Hey all have had my scan today & there was no baby which I was sure there wasnt anyway. And nothing showing why am getting abdominal pain. Still not got my period so will be back to drawing board for TTC, which with no periods going to prove a bit tricky. They think it maybe my bowel that causing the pain, but have to wait a week till they report back to my GP then further testing will begin. Am gutted that all this starts when I TTC. 

How did you get on at Doctor MrsBea23. WHere are you from in Scotland. Am in Aberdeen xx


----------



## cloud9

its good news that they said there was no cause for the pain i really want a scan for peace of mind. where did you go for your scan hun?
im on cd74 now the doctor told me to back in 2 months if af still hasn't come! so they are prepared to let me go almost 4-5 months without af before they will look into it?! given my history you would think they would try and help!
and i stupidly tested again today, of course huuuge bfn...!!

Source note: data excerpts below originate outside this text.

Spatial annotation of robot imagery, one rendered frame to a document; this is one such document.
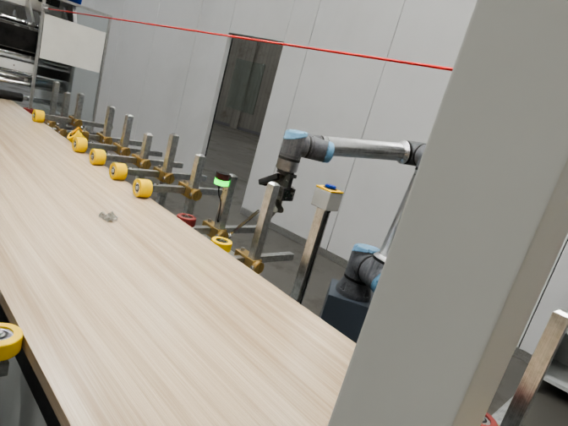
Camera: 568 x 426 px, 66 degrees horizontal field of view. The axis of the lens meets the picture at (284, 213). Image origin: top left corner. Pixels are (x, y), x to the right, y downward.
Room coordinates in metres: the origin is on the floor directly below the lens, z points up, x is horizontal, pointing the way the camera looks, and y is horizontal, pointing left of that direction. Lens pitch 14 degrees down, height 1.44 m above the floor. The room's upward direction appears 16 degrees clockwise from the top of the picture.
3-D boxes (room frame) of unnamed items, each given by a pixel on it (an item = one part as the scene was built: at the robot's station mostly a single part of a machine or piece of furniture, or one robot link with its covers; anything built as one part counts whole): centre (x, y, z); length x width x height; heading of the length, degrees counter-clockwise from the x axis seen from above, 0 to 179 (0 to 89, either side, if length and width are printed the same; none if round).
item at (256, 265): (1.64, 0.08, 0.82); 0.14 x 0.06 x 0.05; 48
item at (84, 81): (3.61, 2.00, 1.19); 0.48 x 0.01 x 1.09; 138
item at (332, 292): (2.18, -0.47, 0.30); 0.25 x 0.25 x 0.60; 83
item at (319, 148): (1.83, -0.06, 1.30); 0.12 x 0.12 x 0.09; 23
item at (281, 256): (1.69, 0.06, 0.82); 0.44 x 0.03 x 0.04; 138
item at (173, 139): (2.13, 0.62, 0.93); 0.04 x 0.04 x 0.48; 48
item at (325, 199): (1.45, -0.13, 1.18); 0.07 x 0.07 x 0.08; 48
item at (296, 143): (1.78, 0.04, 1.30); 0.10 x 0.09 x 0.12; 113
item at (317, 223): (1.45, -0.13, 0.93); 0.05 x 0.05 x 0.45; 48
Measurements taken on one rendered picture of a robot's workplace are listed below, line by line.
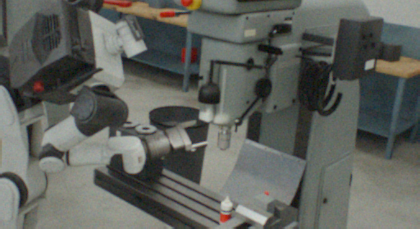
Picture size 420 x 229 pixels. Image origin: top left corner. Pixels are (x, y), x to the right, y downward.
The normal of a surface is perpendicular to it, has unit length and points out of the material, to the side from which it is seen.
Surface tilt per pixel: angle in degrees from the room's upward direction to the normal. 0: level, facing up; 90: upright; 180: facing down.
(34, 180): 81
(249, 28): 90
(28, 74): 74
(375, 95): 90
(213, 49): 90
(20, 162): 90
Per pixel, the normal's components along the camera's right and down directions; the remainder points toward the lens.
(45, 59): -0.49, -0.26
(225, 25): -0.64, 0.15
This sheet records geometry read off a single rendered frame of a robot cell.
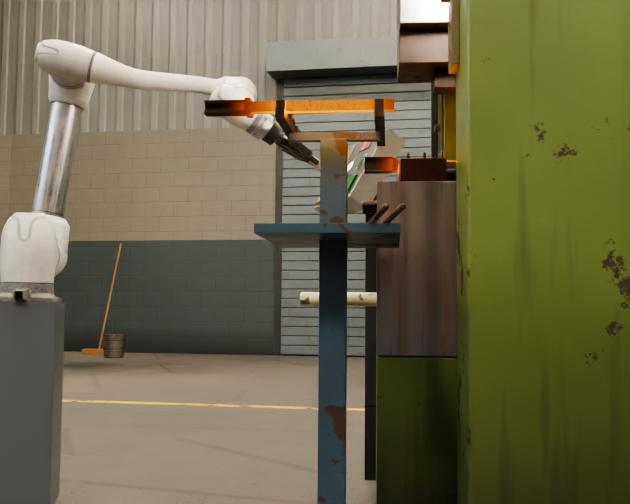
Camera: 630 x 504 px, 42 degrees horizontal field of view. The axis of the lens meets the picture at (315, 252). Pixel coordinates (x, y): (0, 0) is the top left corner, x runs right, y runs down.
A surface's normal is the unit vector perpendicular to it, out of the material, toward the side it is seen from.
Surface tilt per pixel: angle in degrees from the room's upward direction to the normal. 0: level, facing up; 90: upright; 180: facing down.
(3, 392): 90
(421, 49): 90
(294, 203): 90
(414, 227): 90
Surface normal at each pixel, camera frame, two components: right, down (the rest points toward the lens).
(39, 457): 0.17, -0.07
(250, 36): -0.18, -0.07
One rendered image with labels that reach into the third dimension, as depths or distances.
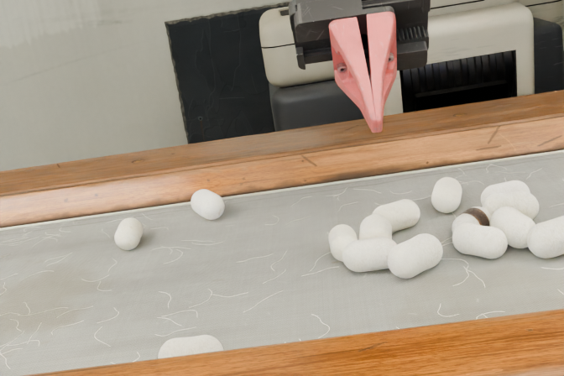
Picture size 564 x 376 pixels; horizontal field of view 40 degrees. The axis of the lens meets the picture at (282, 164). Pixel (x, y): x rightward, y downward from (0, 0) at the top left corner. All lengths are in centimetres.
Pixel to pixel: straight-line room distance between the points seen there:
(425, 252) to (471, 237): 3
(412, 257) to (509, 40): 70
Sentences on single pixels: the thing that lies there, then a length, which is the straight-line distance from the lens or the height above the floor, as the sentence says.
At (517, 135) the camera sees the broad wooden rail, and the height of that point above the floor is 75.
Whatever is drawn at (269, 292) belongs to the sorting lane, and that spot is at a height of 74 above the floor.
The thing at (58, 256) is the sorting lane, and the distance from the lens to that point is 62.
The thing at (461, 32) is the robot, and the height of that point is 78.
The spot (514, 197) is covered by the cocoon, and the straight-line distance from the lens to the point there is 53.
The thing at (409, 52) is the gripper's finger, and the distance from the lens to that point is 60.
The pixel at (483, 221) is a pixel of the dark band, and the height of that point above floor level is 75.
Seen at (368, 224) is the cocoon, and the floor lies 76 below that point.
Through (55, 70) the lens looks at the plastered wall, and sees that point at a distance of 262.
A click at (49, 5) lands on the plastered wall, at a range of 260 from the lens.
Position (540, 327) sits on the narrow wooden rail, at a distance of 36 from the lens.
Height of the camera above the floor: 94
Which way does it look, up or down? 16 degrees down
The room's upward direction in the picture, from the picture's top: 9 degrees counter-clockwise
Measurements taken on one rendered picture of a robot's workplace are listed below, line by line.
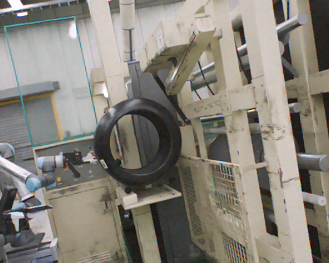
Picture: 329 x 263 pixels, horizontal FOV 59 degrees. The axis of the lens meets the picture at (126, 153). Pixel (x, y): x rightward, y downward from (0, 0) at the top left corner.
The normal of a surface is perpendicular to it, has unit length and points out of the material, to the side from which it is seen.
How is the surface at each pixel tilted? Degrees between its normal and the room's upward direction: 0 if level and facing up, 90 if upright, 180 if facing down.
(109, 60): 90
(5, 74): 90
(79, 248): 90
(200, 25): 72
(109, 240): 90
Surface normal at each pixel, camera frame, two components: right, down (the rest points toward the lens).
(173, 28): 0.16, 0.05
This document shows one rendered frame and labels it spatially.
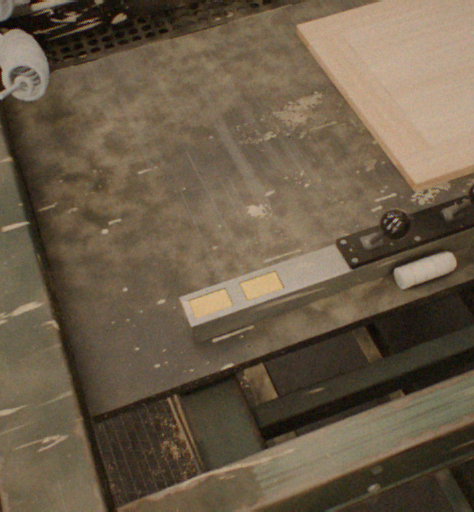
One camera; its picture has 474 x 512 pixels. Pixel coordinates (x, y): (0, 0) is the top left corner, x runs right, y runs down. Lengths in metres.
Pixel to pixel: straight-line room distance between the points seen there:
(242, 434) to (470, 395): 0.28
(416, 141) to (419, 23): 0.31
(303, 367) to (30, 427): 2.35
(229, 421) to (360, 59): 0.68
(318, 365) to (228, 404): 2.11
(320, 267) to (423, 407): 0.23
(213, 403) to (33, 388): 0.23
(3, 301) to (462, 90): 0.79
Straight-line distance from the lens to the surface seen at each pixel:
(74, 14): 1.51
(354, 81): 1.32
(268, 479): 0.85
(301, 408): 1.00
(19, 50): 1.15
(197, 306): 0.98
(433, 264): 1.04
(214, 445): 0.97
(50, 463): 0.84
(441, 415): 0.90
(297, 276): 1.00
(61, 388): 0.88
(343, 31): 1.43
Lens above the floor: 2.21
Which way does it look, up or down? 38 degrees down
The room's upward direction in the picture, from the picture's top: 79 degrees counter-clockwise
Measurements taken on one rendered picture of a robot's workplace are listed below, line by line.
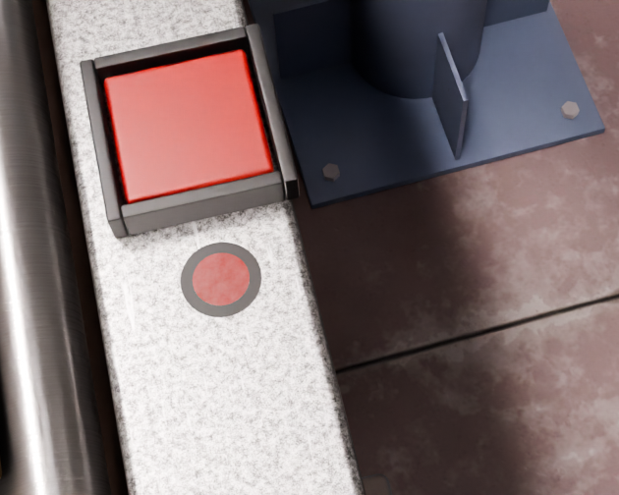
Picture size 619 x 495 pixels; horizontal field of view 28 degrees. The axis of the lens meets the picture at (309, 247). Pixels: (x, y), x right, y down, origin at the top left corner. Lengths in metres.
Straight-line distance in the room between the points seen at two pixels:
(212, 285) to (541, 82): 1.15
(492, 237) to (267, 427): 1.06
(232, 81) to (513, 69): 1.12
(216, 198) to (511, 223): 1.05
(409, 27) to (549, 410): 0.47
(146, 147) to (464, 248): 1.02
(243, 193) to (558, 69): 1.16
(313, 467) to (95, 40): 0.21
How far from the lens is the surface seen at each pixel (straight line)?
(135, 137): 0.50
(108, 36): 0.55
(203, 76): 0.51
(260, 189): 0.48
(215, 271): 0.48
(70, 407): 0.48
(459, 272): 1.48
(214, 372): 0.47
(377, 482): 0.54
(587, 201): 1.54
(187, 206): 0.48
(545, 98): 1.59
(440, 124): 1.56
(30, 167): 0.52
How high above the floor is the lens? 1.36
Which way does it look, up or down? 65 degrees down
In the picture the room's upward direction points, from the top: 6 degrees counter-clockwise
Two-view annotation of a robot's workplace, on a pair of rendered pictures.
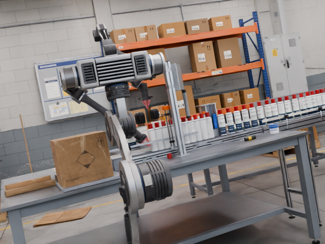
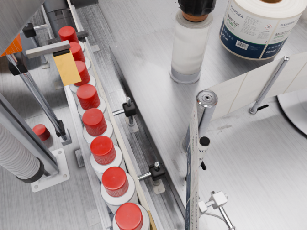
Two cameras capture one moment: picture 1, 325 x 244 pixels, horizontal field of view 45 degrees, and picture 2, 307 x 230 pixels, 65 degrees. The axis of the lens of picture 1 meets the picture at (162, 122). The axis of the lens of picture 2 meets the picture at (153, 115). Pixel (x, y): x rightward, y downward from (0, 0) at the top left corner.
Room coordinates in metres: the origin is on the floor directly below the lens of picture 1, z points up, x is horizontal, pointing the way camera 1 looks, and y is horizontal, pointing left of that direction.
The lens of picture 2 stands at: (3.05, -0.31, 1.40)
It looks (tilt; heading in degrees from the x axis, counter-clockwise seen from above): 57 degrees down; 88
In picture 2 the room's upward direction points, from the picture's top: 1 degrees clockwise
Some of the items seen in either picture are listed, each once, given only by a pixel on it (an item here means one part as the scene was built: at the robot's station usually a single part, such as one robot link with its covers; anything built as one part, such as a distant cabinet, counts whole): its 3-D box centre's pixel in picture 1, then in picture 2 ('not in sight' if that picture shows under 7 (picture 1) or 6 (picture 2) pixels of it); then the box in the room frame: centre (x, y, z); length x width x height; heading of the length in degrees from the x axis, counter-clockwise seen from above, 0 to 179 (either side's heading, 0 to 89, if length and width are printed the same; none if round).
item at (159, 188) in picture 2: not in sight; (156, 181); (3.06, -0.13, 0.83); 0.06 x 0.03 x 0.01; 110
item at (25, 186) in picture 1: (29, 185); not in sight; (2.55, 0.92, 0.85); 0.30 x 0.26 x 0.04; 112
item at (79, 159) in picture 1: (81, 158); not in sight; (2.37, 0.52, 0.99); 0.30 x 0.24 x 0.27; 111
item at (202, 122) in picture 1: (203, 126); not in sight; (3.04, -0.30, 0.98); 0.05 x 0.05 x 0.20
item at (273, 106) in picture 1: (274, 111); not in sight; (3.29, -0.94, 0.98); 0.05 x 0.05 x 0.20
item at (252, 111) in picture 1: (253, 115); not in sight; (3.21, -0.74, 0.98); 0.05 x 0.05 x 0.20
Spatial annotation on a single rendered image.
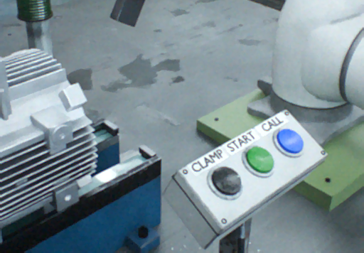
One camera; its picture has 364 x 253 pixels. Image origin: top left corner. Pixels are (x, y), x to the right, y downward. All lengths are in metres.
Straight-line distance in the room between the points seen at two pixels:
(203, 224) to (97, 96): 0.71
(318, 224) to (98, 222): 0.35
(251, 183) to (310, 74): 0.45
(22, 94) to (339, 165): 0.57
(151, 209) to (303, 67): 0.37
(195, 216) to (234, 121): 0.55
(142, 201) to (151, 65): 0.57
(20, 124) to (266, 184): 0.27
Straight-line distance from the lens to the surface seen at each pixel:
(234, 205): 0.51
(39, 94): 0.63
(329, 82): 0.94
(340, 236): 0.88
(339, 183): 0.92
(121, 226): 0.79
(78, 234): 0.74
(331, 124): 1.03
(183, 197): 0.51
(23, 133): 0.60
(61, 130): 0.59
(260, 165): 0.54
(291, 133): 0.58
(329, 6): 0.93
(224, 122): 1.04
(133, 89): 1.20
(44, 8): 0.97
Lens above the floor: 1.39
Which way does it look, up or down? 31 degrees down
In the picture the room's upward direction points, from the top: 1 degrees clockwise
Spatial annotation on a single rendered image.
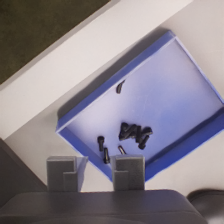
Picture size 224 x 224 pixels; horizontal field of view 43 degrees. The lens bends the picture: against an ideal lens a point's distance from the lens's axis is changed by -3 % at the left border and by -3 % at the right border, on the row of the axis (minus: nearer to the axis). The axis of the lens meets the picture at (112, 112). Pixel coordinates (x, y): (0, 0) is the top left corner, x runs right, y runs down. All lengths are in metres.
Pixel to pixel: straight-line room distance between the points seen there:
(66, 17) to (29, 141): 0.92
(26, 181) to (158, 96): 0.16
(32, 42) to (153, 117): 0.99
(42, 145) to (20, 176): 0.04
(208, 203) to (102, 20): 0.22
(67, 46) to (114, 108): 0.07
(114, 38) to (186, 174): 0.17
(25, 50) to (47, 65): 0.98
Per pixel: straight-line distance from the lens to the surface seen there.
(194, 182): 0.34
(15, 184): 0.32
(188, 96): 0.27
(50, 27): 1.19
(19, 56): 1.25
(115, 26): 0.24
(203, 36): 0.26
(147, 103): 0.27
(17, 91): 0.27
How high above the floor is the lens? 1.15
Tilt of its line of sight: 62 degrees down
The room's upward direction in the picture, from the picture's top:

my husband comes home today :wohoo:


----------



## ando2104

I know but cant help think why periods have all of a sudden stopped. Cant see what that would have to do with my bowel, am even more confused & anxious now than I was. Was so hoping would go & they would just say oh there is a baby there. My doctor sent me to hospital for pelvis scan. I also have a tilted uterus which am not sure if that causes problems. Its like they dont give a monkeys how we are feeling or going through. Just dont get the human body.

That great your hubby home.

Where are you from? xx


----------



## Pocketmonster

My Dr thinks just the stress of TTC is enough to put off AF...thats why its so often the first cycle it happens too!!!

x


----------



## ando2104

Maybe it is. Didnt feel stressed out about it, but the brain does a wonderful job of confusing us. Think most doctors favourite words are STress & Viral but doesnt actually answer what is wrong. xxx


----------



## cloud9

im from just outside of aberdeen but my doctor is in aberdeen!! they are shockingly bad i recently went to them about my blood results and asked since i was there if they would take a look at my throat it was sore and ive always had a bad history of tonsilitis and the doctor grunted something to me about how she had to move on and take her next appointment! i made sure i asked a few more questions to take up even more time!! they treat you like you're a 10 minute space in their diary not a person! i always leave there feeling like i have wasted their time but infact its their job. makes me so angry


----------



## MrsBea23

Evening ladies,

Well I am just back from the doctor's and it was the best doctors appointment I have ever had.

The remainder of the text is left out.